_Exercise brief_. Look below for the line holding "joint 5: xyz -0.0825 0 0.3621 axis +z" and the line holding "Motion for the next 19". Repeat those two and everything between, exactly.

- Opening Delimiter -

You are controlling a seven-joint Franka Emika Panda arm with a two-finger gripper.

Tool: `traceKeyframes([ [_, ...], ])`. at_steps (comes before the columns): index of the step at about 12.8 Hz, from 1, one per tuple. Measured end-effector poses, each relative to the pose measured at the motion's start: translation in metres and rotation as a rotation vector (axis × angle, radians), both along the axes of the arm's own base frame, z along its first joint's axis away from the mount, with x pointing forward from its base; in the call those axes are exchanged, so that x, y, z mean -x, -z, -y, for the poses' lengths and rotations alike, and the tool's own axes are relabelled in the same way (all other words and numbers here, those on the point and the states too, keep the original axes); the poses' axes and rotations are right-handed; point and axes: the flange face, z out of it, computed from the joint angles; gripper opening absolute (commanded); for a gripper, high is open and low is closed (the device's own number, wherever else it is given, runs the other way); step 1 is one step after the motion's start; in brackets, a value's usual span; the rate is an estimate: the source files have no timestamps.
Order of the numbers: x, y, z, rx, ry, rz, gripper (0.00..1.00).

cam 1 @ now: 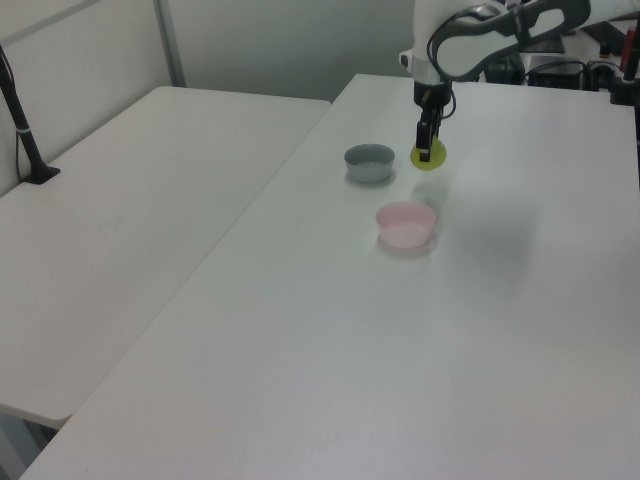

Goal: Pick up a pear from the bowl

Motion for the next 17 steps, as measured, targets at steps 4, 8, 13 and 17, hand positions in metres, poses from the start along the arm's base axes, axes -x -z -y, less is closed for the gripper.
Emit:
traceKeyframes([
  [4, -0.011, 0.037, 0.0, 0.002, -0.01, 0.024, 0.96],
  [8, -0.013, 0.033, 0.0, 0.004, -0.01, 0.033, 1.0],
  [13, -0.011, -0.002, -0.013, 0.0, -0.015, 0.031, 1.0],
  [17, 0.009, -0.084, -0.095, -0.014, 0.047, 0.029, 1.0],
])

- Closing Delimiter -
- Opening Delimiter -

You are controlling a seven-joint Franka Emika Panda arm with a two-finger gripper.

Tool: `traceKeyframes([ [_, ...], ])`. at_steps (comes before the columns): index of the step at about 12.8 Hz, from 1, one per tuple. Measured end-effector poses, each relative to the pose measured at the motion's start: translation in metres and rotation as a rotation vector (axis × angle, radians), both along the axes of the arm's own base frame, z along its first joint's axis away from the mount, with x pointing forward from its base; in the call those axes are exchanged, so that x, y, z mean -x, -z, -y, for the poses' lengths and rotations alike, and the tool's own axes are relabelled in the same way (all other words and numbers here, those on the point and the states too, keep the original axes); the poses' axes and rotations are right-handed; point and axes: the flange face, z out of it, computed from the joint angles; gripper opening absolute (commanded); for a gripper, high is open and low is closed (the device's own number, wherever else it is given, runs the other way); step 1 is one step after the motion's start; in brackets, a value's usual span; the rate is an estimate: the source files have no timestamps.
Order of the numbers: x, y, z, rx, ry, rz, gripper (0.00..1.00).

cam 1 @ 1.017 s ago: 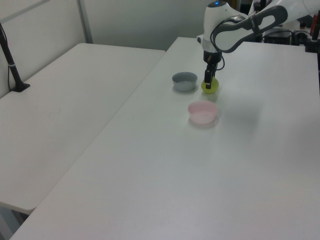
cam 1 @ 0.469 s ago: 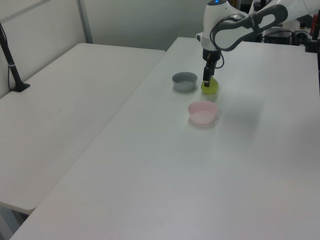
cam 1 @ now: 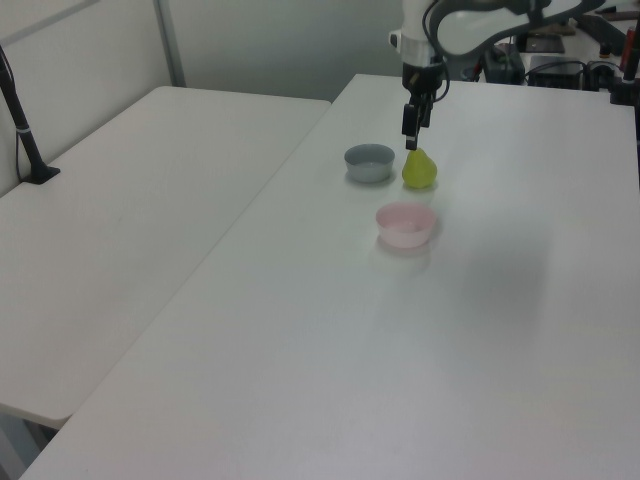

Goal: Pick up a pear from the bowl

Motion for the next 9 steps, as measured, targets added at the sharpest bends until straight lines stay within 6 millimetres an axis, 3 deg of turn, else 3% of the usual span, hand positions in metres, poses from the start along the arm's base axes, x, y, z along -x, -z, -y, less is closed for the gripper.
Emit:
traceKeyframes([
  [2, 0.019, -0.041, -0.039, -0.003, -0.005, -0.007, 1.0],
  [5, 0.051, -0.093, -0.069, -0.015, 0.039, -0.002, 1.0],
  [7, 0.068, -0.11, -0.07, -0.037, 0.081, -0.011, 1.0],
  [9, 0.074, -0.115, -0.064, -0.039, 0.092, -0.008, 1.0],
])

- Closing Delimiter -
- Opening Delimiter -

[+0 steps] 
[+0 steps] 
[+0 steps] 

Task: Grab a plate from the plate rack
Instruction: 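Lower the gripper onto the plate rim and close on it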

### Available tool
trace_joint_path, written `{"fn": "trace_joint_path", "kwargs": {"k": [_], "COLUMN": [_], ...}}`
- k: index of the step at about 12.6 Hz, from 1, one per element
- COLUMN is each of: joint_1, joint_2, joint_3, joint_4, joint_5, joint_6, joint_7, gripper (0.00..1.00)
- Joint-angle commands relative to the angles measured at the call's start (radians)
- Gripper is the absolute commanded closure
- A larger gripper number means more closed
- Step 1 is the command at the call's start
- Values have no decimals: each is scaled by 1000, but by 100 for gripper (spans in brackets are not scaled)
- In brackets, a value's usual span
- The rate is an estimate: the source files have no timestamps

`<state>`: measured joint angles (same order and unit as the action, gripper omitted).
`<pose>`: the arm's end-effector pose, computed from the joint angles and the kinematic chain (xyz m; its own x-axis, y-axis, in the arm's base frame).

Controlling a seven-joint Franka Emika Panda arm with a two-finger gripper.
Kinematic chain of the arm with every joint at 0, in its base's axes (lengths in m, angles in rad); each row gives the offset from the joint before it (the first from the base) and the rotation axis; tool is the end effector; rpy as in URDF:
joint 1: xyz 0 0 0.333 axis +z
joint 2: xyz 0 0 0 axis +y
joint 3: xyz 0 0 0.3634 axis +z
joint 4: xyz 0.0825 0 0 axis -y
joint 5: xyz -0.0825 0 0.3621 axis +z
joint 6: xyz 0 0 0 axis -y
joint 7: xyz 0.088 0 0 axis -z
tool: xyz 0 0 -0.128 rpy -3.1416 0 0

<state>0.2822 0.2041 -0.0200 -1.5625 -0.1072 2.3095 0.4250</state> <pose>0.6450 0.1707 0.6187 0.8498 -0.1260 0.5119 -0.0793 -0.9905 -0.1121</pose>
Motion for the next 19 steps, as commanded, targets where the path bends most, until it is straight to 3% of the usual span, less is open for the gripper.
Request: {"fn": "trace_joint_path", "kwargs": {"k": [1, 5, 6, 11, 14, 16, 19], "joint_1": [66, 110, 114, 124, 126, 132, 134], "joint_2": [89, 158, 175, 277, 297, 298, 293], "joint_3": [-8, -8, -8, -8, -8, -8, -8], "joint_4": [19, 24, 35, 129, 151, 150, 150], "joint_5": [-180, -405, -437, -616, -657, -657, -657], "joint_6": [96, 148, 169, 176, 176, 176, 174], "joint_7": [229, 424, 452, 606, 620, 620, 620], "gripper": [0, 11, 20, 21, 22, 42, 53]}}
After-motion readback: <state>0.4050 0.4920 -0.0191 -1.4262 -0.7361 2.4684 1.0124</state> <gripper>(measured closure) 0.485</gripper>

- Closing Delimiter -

_The completed task_.
joint 5: xyz -0.0825 0 0.3621 axis +z
joint 6: xyz 0 0 0 axis -y
joint 7: xyz 0.088 0 0 axis -z
tool: xyz 0 0 -0.128 rpy -3.1416 0 0

<state>0.2822 0.2041 -0.0200 -1.5625 -0.1072 2.3095 0.4250</state> <pose>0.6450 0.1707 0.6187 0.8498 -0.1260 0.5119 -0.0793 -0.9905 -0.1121</pose>
Motion for the next 19 steps, as commanded, targets where the path bends most, until it is straight to 3% of the usual span, less is open for the gripper.

The response to the exercise has been completed.